» **Problem requirements**
Skip the pictures, please, and write out exactly the lines from the opening of the data through the line containing "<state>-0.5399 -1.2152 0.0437".

» **Information provided**

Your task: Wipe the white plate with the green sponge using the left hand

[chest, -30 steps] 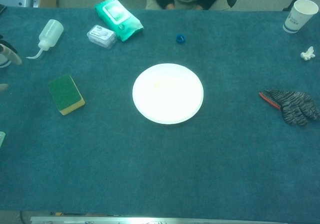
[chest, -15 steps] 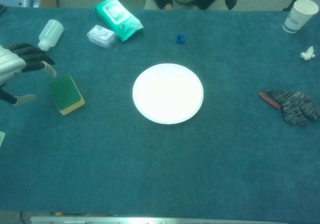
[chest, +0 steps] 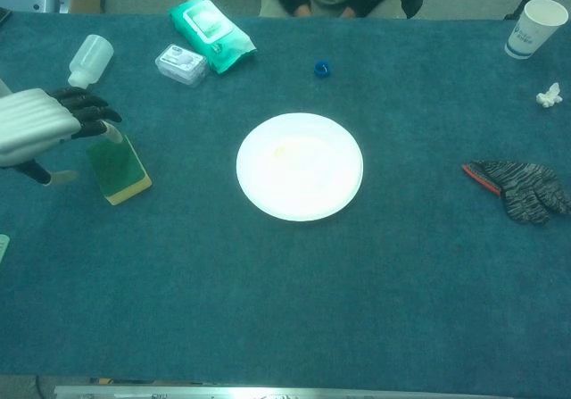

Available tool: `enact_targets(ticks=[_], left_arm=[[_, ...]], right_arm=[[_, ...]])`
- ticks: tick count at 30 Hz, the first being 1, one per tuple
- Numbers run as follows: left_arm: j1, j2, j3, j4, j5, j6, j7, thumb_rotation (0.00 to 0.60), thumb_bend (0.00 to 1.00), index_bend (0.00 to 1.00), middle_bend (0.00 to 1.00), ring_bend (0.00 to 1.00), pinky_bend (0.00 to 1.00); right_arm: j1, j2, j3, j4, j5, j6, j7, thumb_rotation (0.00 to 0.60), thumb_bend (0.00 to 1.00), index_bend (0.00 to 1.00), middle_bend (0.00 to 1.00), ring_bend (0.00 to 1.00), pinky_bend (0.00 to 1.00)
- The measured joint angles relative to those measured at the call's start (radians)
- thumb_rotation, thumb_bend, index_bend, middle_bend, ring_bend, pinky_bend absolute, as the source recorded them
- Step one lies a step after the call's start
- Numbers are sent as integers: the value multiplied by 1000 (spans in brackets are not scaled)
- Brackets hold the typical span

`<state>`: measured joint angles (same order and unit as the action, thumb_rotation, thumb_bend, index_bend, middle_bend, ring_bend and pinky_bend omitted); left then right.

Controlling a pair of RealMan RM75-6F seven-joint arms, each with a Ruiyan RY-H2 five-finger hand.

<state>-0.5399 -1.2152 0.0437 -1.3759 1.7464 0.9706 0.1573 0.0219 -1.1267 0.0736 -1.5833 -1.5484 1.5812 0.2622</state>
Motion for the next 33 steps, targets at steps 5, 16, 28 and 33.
enact_targets(ticks=[5, 16, 28, 33], left_arm=[[-29, -25, 10, 52, 4, -23, -4, 600, 262, 215, 119, 72, 73], [-84, -85, 35, 157, 30, -33, -26, 600, 263, 210, 118, 72, 73], [-127, -137, 60, 240, 43, -42, -17, 600, 262, 210, 118, 72, 73], [-136, -143, 66, 254, 29, -51, -18, 600, 262, 211, 118, 72, 73]], right_arm=[[5, -6, 3, 0, 3, -6, -10, 600, 388, 389, 394, 243, 450], [4, -8, 8, 0, 19, -9, -22, 600, 387, 389, 394, 243, 450], [4, -9, 13, -3, 31, -15, -35, 600, 388, 389, 394, 243, 450], [4, -10, 14, -1, 35, -18, -37, 600, 388, 389, 394, 243, 450]])
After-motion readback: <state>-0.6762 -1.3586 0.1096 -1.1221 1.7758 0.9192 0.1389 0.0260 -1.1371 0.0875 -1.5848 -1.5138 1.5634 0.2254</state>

» **Task response**
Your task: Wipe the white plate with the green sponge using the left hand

[chest, -30 steps] 
[chest, -15 steps] 
[chest, +0 steps] 

Available tool: `enact_targets(ticks=[_], left_arm=[[_, ...]], right_arm=[[_, ...]])`
- ticks: tick count at 30 Hz, the first being 1, one per tuple
- Numbers run as follows: left_arm: j1, j2, j3, j4, j5, j6, j7, thumb_rotation (0.00 to 0.60), thumb_bend (0.00 to 1.00), index_bend (0.00 to 1.00), middle_bend (0.00 to 1.00), ring_bend (0.00 to 1.00), pinky_bend (0.00 to 1.00); right_arm: j1, j2, j3, j4, j5, j6, j7, thumb_rotation (0.00 to 0.60), thumb_bend (0.00 to 1.00), index_bend (0.00 to 1.00), middle_bend (0.00 to 1.00), ring_bend (0.00 to 1.00), pinky_bend (0.00 to 1.00)
- The measured joint angles relative to those measured at the call's start (radians)
- thumb_rotation, thumb_bend, index_bend, middle_bend, ring_bend, pinky_bend absolute, as the source recorded them
- Step one lies a step after the call's start
- Numbers are sent as integers: the value multiplied by 1000 (spans in brackets are not scaled)
- Brackets hold the typical span

`<state>`: measured joint angles (same order and unit as the action, thumb_rotation, thumb_bend, index_bend, middle_bend, ring_bend and pinky_bend omitted); left then right.

Controlling a pair of RealMan RM75-6F seven-joint arms, each with a Ruiyan RY-H2 five-finger hand.

<state>-0.5399 -1.2152 0.0437 -1.3759 1.7464 0.9706 0.1573 0.0219 -1.1267 0.0736 -1.5833 -1.5484 1.5812 0.2622</state>

The work on this exercise is now complete.